DATA PROVIDED START
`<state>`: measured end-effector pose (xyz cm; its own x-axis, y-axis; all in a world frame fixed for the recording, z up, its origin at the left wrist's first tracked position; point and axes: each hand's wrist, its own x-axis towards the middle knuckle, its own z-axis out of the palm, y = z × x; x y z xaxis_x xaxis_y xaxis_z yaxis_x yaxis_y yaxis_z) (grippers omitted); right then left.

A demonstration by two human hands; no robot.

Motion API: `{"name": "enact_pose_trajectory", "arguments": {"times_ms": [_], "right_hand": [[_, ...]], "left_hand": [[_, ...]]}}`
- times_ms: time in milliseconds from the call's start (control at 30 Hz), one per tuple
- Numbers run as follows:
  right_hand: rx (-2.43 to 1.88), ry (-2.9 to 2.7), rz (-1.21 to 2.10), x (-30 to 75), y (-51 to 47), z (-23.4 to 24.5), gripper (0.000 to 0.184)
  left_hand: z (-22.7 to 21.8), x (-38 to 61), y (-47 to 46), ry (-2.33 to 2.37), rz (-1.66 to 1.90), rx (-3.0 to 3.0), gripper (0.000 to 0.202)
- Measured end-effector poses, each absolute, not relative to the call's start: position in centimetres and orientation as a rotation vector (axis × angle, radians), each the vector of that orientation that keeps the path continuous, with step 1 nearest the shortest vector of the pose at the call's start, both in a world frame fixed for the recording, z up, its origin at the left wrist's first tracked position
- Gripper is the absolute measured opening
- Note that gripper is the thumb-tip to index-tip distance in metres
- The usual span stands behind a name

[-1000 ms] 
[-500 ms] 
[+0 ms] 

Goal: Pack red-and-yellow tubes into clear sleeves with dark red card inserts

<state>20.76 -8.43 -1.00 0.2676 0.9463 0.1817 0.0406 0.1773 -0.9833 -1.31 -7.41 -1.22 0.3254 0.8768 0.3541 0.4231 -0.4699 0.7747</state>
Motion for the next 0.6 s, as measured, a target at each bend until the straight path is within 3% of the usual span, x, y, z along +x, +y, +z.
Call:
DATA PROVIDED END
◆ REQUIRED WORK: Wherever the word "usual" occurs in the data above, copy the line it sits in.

◆ EXERCISE SOLUTION:
- The usual span stands behind a name
Motion for the next 0.6 s, as measured, a target at each bend until the straight path is within 3% of the usual span, x, y, z along +x, +y, +z.

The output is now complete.